What the Business Intelligence process essentially does is that it provides methods for identification, extraction, analysis and practical application of business data. With BI, data is gathered, standardized, organized and presented to users. BI simplifies how businesses use the mountains of raw information at hand. Business Intelligence techniques encompass a wide variety of areas such as data mining, analytics, event processing, performance management and benchmarking. Once processed, the data received through thorough BI analysis can be used to predict trends in business, evaluate current business processes, make informed decisions and analyze competitors' strategies and decisions.
What It Does
The Acronym MARCKM describes the steps and the overall goal of a BI system:
Measurement: this piece of the BI process gives managers the metrics to measure, benchmark and evaluate business performance. It provides the methods to compare a business' established goals with real-life performance statistics.
Analytics: this is where the bulk of BI's processing, including data mining, modeling and statistical analysis occurs. Here, data is processed by developers and their applications for informed decision making. Analytics refers to the process of standardizing data and organizing it for easier consumption. Reporting: data visualization occurs at this step, including generation of a reporting infrastructure for business management. The organized data is presented to users at the reporting phase.
Collaboration: here data sharing and data interchange occurs; business segments work together to share knowledge and process the results of the BI output. Collaboration is important because each business segment has its own important set of data. Only by comparison of their specific BI results can different departments get a true, global look at "the big picture".
Knowledge Management: this is the true, real-world application of Business Intelligence. At the knowledge management stage, data is actually applied to decision making and planning.

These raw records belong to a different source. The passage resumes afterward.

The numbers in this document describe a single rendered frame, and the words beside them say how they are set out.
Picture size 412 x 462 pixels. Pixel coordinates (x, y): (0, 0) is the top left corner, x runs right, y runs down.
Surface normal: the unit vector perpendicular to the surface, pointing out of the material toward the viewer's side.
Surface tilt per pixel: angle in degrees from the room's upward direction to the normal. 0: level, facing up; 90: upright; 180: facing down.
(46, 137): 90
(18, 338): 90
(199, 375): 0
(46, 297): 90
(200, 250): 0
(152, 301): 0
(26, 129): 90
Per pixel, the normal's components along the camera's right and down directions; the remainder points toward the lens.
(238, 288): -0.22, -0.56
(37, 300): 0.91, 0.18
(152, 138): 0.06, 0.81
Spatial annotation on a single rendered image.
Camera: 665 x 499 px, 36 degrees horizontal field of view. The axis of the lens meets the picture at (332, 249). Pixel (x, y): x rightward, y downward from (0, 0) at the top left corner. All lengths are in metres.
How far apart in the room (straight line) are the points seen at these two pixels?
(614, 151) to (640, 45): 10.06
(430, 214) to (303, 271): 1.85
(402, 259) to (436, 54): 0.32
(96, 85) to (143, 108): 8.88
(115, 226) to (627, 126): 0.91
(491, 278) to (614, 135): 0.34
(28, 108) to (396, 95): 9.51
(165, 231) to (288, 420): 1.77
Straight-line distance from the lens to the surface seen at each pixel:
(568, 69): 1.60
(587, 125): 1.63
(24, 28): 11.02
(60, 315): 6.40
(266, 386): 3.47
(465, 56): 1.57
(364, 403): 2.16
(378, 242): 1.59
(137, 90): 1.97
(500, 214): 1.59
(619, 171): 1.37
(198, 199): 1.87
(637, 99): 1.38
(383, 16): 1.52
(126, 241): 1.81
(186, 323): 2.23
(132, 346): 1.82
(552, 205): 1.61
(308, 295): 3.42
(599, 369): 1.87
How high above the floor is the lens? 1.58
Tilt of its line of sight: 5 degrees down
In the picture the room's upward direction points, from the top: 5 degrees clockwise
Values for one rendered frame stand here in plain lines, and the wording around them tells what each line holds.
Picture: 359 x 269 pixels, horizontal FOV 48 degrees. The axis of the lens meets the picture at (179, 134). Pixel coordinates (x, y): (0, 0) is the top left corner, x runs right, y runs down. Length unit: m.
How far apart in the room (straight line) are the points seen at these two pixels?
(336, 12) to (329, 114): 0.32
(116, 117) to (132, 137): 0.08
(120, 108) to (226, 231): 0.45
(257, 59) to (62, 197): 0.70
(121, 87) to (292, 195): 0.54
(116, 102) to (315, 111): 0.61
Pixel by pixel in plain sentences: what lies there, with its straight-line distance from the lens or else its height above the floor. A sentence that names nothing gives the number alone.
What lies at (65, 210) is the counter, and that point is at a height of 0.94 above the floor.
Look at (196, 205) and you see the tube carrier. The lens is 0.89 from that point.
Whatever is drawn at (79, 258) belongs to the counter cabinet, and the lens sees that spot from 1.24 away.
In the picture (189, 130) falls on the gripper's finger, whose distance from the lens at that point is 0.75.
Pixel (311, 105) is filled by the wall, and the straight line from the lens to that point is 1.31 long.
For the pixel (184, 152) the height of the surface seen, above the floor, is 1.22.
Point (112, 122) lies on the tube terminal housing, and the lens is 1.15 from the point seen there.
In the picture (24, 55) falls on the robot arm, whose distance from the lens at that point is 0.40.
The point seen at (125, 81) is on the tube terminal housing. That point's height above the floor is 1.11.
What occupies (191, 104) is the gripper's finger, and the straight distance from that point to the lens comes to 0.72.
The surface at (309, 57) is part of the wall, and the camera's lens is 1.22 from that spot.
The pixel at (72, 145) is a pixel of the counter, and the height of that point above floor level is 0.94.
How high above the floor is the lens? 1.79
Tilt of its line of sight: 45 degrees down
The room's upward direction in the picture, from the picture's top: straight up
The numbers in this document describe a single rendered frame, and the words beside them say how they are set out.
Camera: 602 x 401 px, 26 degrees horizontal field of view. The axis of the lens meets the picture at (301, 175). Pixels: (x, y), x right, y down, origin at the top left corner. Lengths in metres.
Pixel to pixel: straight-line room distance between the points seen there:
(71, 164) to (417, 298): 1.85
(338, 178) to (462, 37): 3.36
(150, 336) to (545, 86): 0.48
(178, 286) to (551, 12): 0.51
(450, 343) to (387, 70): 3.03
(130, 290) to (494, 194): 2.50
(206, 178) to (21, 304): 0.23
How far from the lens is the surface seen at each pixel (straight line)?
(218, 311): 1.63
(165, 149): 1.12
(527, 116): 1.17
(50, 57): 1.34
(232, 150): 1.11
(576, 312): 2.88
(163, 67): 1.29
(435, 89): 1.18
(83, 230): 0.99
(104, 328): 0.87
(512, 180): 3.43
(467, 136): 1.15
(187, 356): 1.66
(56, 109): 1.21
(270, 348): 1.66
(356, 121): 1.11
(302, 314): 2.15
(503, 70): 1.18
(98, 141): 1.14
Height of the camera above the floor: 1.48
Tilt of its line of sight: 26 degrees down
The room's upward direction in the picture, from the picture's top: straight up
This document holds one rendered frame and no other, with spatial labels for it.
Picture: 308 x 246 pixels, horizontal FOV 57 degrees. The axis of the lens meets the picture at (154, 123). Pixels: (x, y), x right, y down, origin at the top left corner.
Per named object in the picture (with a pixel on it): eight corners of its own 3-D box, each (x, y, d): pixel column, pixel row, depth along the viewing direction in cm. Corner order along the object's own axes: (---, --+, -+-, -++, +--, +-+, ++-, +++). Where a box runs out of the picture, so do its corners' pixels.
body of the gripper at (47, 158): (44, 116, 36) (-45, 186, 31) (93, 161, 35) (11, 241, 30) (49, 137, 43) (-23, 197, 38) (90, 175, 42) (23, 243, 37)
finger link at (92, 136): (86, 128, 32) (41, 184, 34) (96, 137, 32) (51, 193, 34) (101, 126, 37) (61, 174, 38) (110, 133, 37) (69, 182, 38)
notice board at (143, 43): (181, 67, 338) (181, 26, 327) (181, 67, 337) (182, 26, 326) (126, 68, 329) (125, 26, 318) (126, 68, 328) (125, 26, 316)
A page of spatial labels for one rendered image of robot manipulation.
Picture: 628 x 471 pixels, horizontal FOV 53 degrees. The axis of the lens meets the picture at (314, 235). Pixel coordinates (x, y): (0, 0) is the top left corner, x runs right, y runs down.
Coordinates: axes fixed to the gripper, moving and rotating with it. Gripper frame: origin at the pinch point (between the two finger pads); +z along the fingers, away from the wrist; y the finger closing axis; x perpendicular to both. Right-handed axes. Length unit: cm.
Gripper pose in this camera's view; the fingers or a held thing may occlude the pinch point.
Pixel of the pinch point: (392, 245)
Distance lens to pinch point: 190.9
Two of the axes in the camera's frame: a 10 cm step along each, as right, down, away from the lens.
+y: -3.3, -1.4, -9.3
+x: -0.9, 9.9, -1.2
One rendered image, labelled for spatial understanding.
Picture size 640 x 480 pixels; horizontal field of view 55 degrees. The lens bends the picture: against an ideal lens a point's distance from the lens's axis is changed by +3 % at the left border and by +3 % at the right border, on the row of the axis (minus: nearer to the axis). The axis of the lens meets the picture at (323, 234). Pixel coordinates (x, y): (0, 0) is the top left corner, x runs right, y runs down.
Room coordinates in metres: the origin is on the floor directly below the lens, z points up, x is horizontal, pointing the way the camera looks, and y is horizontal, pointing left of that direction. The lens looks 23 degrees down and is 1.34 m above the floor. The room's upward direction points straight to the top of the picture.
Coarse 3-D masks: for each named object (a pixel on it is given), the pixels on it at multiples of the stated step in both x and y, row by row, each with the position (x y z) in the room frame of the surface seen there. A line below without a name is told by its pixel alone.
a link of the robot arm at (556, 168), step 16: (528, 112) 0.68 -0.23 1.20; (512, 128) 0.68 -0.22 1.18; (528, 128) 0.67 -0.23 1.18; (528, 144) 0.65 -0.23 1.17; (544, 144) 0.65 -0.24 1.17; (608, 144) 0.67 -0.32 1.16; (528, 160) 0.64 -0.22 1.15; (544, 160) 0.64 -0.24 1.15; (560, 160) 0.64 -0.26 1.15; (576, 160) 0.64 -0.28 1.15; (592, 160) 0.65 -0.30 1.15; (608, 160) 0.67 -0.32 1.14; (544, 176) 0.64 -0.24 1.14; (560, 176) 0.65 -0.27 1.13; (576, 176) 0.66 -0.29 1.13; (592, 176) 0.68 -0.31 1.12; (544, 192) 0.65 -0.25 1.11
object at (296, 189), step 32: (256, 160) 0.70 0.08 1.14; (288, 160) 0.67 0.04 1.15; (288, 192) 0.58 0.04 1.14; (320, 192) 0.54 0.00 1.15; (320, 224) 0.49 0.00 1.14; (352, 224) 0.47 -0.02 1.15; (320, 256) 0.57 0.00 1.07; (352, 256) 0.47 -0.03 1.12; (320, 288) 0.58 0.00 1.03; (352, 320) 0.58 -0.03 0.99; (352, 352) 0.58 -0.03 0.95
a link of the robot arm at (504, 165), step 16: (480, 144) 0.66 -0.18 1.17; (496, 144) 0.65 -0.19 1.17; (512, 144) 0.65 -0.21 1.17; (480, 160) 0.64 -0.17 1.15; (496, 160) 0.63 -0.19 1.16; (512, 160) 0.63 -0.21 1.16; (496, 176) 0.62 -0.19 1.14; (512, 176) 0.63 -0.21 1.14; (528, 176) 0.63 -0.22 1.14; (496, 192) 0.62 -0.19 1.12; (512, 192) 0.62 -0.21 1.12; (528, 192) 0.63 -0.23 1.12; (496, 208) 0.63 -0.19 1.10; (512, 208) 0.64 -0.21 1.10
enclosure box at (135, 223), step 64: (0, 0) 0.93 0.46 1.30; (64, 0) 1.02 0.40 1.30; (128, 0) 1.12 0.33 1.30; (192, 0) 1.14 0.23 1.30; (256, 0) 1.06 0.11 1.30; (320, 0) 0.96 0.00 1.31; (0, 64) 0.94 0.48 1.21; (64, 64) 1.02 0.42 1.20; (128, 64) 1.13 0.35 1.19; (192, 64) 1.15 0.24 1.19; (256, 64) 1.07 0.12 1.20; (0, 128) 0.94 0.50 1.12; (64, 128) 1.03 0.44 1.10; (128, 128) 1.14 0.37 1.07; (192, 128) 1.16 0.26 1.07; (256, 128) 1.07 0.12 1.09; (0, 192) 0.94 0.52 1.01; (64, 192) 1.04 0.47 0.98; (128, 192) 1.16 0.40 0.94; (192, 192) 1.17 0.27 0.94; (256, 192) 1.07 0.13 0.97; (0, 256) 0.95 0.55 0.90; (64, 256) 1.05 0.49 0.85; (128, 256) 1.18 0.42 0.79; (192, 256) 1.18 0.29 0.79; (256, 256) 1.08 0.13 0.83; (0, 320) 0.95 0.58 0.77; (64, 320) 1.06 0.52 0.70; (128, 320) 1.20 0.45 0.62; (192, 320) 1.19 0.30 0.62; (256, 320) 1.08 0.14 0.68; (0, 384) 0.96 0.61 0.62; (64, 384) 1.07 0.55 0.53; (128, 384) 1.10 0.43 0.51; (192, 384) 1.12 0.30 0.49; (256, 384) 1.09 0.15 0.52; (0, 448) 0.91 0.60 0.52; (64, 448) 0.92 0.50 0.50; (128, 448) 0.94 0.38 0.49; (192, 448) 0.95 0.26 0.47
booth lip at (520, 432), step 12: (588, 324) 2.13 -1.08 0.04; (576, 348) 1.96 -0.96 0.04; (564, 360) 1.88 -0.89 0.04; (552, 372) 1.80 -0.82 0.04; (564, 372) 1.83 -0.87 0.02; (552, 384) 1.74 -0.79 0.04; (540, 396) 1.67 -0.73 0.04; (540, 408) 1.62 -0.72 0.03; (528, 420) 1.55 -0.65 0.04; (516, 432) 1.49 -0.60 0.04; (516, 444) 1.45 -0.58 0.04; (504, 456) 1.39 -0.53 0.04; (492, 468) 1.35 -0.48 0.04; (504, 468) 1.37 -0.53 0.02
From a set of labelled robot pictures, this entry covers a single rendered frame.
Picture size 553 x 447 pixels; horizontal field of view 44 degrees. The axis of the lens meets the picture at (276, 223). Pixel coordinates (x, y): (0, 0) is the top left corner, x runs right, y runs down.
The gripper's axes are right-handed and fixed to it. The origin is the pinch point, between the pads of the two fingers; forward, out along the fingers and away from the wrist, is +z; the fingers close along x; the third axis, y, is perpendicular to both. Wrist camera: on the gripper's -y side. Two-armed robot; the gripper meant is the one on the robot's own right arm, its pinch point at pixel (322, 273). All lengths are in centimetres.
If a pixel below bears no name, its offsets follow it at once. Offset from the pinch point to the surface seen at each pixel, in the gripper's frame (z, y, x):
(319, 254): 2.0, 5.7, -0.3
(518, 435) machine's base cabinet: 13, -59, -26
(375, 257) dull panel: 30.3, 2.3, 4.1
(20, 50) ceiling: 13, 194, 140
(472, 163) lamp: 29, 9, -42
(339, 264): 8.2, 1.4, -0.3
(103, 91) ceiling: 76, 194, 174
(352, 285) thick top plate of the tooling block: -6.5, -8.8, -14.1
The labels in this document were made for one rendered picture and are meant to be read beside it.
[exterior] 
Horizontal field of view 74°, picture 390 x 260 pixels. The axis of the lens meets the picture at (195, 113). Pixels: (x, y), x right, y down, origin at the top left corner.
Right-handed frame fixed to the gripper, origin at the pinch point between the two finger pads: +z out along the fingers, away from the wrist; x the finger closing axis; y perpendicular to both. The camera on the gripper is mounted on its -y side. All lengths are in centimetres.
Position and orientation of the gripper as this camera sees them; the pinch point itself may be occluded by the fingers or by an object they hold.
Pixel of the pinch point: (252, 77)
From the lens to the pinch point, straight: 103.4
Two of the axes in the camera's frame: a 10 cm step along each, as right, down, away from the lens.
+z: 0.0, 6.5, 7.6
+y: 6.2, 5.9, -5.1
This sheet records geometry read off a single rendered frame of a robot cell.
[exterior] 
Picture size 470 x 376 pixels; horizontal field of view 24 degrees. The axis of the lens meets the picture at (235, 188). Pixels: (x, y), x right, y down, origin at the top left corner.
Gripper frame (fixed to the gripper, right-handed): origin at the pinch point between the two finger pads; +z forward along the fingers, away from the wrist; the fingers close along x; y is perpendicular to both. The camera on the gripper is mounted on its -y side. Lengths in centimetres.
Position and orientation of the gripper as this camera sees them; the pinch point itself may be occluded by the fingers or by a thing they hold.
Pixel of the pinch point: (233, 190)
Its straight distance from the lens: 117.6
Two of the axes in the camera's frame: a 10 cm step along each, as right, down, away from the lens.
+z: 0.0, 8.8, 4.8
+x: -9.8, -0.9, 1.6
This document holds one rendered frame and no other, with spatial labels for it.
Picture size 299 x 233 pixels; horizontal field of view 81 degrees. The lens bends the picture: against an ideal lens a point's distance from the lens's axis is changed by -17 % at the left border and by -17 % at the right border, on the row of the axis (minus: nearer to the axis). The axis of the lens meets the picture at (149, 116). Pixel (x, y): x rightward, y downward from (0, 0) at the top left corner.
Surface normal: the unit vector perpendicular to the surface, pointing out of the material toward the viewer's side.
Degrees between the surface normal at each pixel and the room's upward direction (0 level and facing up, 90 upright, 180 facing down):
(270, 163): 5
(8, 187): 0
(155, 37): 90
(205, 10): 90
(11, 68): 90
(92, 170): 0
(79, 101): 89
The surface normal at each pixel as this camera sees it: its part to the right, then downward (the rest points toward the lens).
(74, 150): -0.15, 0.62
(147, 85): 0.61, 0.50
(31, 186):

BI Technology: The Back End
The major players in the Business Intelligence industry include IBM Cognos, SAP, Oracle and many more. These companies provide the necessary hardware and software to process the vast amounts of data in BI systems. The data is received from end-users by a data warehouse. Here, the data goes through three separate layers:
Staging: developers gather the raw data, standardize it for easy comparison and prepare it for classification and analysis.
Integration: the raw data is classified, organized and catalogued for easier end-user access.
Access: the now user-friendly data is delivered to end-user applications.
BI Technology: The Front End
BI applications like Cognos 8 run on end-users' desktops, providing easy access to the information needed to predict trends, analyze current processes, determine performance metrics and more. The goal of any desktop-level Business Intelligence system is to present complex data in a usable way. The key to a successful BI application is usability; there is no value at all to BI if the end user finds it too hard to utilize in a meaningful way.
When a company takes on the task of developing a BI system, the end user's needs must be taken into account. This is known as the "requirements" step of the Business Intelligence development process. Matching a BI system's abilities with user need and usability is the only way to ensure continued use and acceptance of a BI system.
Business Intelligence is the process of taking all a business' raw data, organizing it and presenting it in such a way that business leaders can use the end product to make informed decisions. The backbone of a good BI system is usability. It doesn't matter how big the data warehouse is or how advanced your company's BI apps are; is the data generated by it isn't easy to use in practical ways, then the BI system is useless. Business Intelligence is a very powerful tool that businesses need in order to stay relevant and thrive. Knowledge is power, as the saying goes. There is no power at all when that knowledge is sitting in piles, confusing all who try to use it. BI takes this knowledge and makes it usable.